Materials and methods

Search strategy and selection of studies

Two researchers independently carried out a comprehensive literature search. The literature search was conducted in January 2012 using multiple databases including EMBASE, MEDLINE, the Cochrane Library and Science Citation Index, from January 1979 through January 2012. A basic search was performed using keywords: 'dexmedetomidine' AND ('cardiac surgery' OR 'coronary artery bypass grafting' OR 'heart surgery' OR 'heart valve' OR 'cardiopulmonary bypass') AND ('sedation' OR 'sedative'). In addition, we reviewed abstracts from selected major cardiac surgical scientific meetings (American Heart Association, American Association for Thoracic Surgery, European Association for Cardio-Thoracic Surgery, and Asian Society for Cardiovascular Surgery) for unpublished studies, and contacted the authors for detailed information if needed. Our searches were restricted to English language studies for convenience reasons. To be eligible for inclusion in this article, publications met the following four inclusion criteria: (1) original research comparing dexmedetomidine with a placebo or an alternative sedative agent in elective cardiac surgery patients aged over 18 years; (2) study design: randomized controlled trial (RCT), non-randomized controlled trial or cohort study; (3) studies that continued use of dexmedetomidine for postoperative sedation for more than 6 hours, and not used for anesthesia in the operating theater, and (4) availability of full text (detailed information).

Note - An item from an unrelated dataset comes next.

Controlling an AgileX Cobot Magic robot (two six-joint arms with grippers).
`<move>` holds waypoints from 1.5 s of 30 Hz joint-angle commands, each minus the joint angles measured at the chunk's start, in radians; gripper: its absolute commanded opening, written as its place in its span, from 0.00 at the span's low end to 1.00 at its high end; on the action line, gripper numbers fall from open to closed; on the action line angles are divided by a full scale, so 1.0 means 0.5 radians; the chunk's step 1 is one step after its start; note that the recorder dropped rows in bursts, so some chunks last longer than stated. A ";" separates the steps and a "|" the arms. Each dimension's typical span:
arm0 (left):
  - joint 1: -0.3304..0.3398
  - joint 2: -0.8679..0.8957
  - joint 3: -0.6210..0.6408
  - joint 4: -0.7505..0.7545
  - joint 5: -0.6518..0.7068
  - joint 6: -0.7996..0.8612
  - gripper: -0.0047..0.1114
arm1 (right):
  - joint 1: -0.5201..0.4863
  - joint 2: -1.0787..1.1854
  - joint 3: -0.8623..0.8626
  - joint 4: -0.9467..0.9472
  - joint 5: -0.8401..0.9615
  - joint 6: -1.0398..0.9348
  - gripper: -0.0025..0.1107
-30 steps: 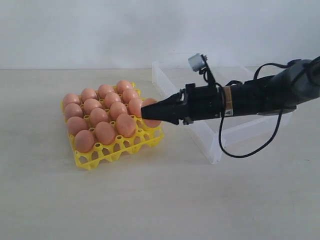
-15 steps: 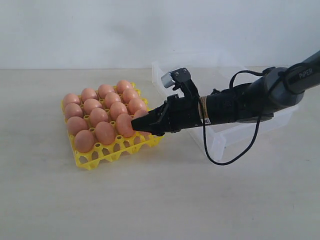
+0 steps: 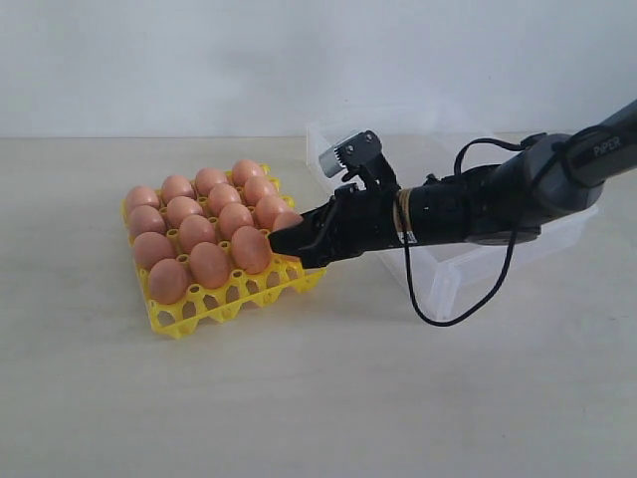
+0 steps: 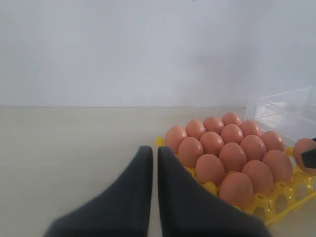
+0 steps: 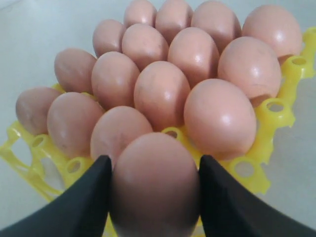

Data abstraction and quality assessment

The two reviewers who extracted the data were blinded to the journal names and authors. If there were any differences in data abstraction or quality assessment, then the differences were reconciled by a third reviewer. The following information was abstracted and tabulated from each paper: author and year of publication; design; number of patients; surgery type; sedation goal and dose of dexmedetomidine, and placebo or alternative sedative agent. The following outcomes were extracted if reported: duration of mechanical ventilation; length of ICU stay; morphine equivalents; length of hospital stay; mortality at hospital discharge; risk of bradycardia or hypotension requiring interventions; risk of delirium; ventricular tachycardia; atrial fibrillation; hyperglycemia; nausea and vomiting; reintubation within 5 days after extubation, and any postoperative infection. If there was incomplete reporting of clinical outcomes in any of the articles, we attempted to contact the authors to obtain additional information. For example, given that virtually all patients were intubated for surgery, not all studies reported the mean value and standard deviation of the length of mechanical ventilation. We contacted authors [11-13] for additional detail on the outcomes mentioned above; however, no additional information was added. A ratio of relative risks and difference between treatment agents for categorical and continuous outcomes respectively, were extracted from all publications (if presented). Categorical outcomes are reported as risk ratio (RR) and corresponding 95% confidence interval (95% CI), while continuous outcomes are reported as weighted mean difference (MD). A P-value < 0.05 was used to determine statistical significance.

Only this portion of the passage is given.